This can also be done straight from web resources!

Here is a complete remote access summary of LCMAP landcover over NextGEN CAMELS basin. It is in this type of access that the key points outlines in the introduction become critical:

system.time({
  sum = zonal::execute_zonal("/vsis3/formulations-dev/spatial-grids/LCMAP_CU_2020_V12_LCPRI.vrt", 
                             sf::read_sf('/vsis3/formulations-dev/CAMELS20/camels_01047000_3321976/spatial/hydrofabric.gpkg', "catchments"), 
                             FUN = "freq", 
                             ID = 'ID')
})
##    user  system elapsed 
##   1.792   0.383   5.952
plot(sum[sum$value == 4, 'percentage'], main = "Percentage LC 4")

plot(sum[sum$value == 2, 'percentage'], main = "Percentage LC 2")
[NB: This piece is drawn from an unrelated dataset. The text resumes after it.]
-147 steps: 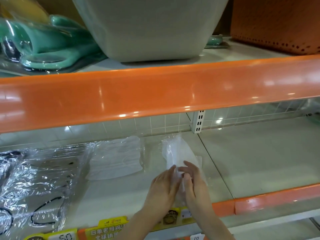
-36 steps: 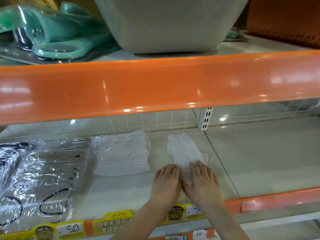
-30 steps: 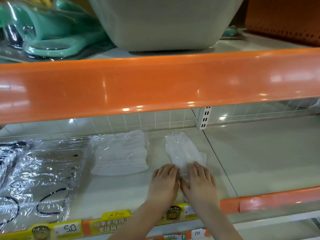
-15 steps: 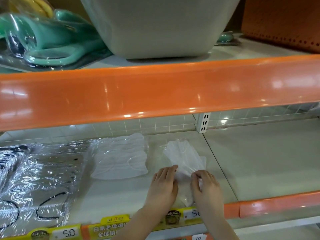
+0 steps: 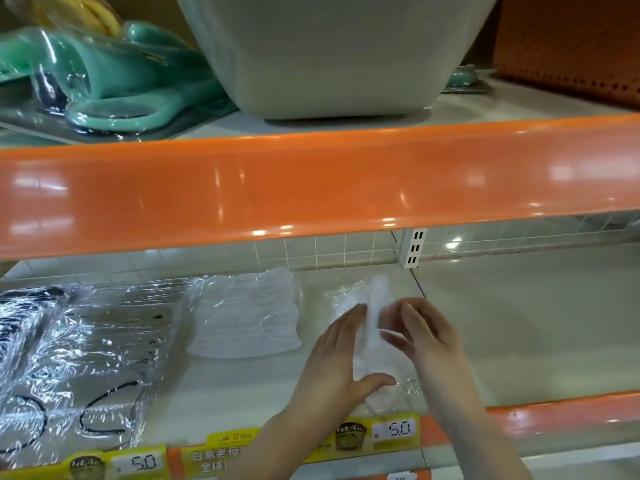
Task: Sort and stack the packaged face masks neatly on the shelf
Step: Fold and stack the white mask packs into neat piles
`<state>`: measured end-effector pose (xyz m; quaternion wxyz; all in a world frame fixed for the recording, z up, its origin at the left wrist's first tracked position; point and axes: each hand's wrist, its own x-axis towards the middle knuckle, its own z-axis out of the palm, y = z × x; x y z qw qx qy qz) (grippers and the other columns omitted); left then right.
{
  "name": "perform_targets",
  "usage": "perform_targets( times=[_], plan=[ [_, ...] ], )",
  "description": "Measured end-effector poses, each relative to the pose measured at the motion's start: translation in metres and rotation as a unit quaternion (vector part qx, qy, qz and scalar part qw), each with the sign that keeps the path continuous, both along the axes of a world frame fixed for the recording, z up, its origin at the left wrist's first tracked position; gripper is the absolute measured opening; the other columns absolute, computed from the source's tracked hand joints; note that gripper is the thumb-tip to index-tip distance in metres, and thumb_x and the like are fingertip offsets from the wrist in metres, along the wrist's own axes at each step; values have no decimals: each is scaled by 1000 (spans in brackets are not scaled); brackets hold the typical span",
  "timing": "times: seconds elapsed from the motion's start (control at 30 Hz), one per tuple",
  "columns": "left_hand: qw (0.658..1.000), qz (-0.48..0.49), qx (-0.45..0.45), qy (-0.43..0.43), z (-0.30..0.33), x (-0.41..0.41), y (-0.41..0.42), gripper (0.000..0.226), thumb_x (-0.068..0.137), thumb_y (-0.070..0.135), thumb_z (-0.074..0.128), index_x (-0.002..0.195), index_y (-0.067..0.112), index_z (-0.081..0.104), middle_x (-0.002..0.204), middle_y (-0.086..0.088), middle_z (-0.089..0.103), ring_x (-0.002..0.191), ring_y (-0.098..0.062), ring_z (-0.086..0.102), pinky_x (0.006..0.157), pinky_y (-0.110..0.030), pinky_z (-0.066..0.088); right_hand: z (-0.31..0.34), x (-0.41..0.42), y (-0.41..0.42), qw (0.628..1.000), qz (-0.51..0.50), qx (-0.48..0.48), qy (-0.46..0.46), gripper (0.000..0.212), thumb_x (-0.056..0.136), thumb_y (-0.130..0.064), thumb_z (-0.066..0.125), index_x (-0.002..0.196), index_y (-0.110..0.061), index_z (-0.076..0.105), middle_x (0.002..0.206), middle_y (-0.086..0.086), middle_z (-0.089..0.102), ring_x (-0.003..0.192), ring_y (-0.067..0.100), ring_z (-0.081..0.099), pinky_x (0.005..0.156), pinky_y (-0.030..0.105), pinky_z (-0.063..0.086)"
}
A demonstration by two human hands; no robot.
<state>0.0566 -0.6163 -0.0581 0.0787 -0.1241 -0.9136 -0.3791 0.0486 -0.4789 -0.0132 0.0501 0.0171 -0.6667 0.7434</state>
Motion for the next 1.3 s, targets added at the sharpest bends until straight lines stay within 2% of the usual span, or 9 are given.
perform_targets(
  times=[0.13, 0.23, 0.37, 0.53, 0.7, 0.8, 0.87, 1.03, 1.3],
  plan=[
    [972, 150, 177, -24, -1, 6, -1, 21, 93, 13, 58, 111, 23, 62, 102, 0, 68, 93, -5, 61, 74, -13, 42, -4, 2, -21, 988, 92, 114, 46, 23, 96, -6, 49, 91, -18, 68, 97, -11, 72, 98, 5, 65, 88, 20, 48],
    [905, 241, 350, -32, 1, 4, -16, 18, 94, -2, 51, 85, 6, 64, 71, -13, 65, 63, -5, 57, 59, -21, 44, -17, 4, -35, 960, 149, 225, 80, 13, 92, -26, 54, 97, -32, 65, 107, -26, 64, 105, -8, 55, 87, 6, 37],
    [805, 263, 529, -49, 10, 1, -39, 26, 88, -13, 45, 98, 0, 65, 82, -15, 70, 74, -23, 66, 60, -30, 54, -50, 1, -53, 833, 115, 494, 222, 45, 76, -45, 48, 119, -32, 54, 131, -19, 51, 122, 3, 40, 96, 15, 30],
    [772, 268, 572, -76, 16, 8, -63, 38, 83, -17, 48, 63, 7, 71, 67, -11, 69, 64, -19, 67, 58, -26, 57, -71, -4, -73, 820, 65, 502, 269, 54, 68, -16, 64, 119, -28, 52, 124, -10, 60, 111, 13, 57, 87, 29, 49],
    [771, 272, 568, -99, 13, 8, -92, 21, 89, -12, 49, 86, 3, 64, 73, -7, 71, 68, -20, 69, 57, -25, 57, -78, -25, -83, 806, 3, 508, 302, 33, 72, -8, 49, 96, -22, 69, 98, -9, 70, 90, 12, 64, 78, 21, 41],
    [863, 325, 380, -79, 5, -3, -117, 19, 88, -6, 54, 105, 0, 60, 89, -22, 65, 89, -38, 63, 69, -33, 58, -77, -34, -90, 794, 3, 510, 331, 33, 72, -5, 51, 94, -20, 71, 95, -8, 70, 89, 13, 64, 81, 22, 38],
    [918, 356, 168, -42, -4, -8, -133, 59, 86, -1, 60, 140, 1, 37, 127, -29, 50, 118, -44, 49, 95, -48, 47, -79, -38, -96, 788, 12, 512, 342, 38, 61, 2, 66, 93, -19, 72, 94, -7, 71, 86, 15, 67, 82, 22, 38],
    [931, 292, -174, 135, -18, 0, -155, 48, 82, 11, 61, 127, 3, 46, 124, -25, 58, 113, -44, 57, 88, -55, 48, -95, -40, -111, 788, 50, 517, 329, 47, 46, 2, 79, 88, -20, 73, 91, -7, 71, 82, 15, 68, 75, 24, 47],
    [942, 114, -306, 69, -46, 15, -143, 39, 78, 36, 45, 94, 15, 73, 101, -6, 72, 89, -24, 70, 75, -37, 56, -116, -35, -129, 756, 8, 569, 325, 26, 63, -14, 58, 83, -22, 74, 92, -5, 70, 79, 16, 67, 69, 24, 51]
  ],
)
Hetergenous Data Access via standard endpoints:

Say we want a collection of data for an area:

  • clay %
  • land cover
  • elevation

We can access this data from s3, HTTPS, and from Lynker, Github and Duke. The principles outlined above can help us get there. And while this “solves” out needs I would want the data to remain at the authoritative sources and not redistributed by us:

files <- c(
  "/vsis3/formulations-dev/spatial-grids/LCMAP_CU_2020_V12_LCPRI.vrt",
  "/vsicurl/http://mikejohnson51.github.io/opendap.catalog/ned_1_tester.vrt",
  "/vsicurl/http://hydrology.cee.duke.edu/POLARIS/PROPERTIES/v1.0/vrt/clay_mean_0_5.vrt"
)


o <- lapply(1:length(files), function(x) {
  r <- rast(files[x])
  crop(r, project(vect(AOI), crs(r)))
})

Ask of LCMAP Team?

Is there an already existing access point to the unzipped files? If not might it be considered?

If not, is there any oppisition to us hosting - and - advertising access to unzipped s3 resources in this way via the NOAA NextGen project?

Thanks!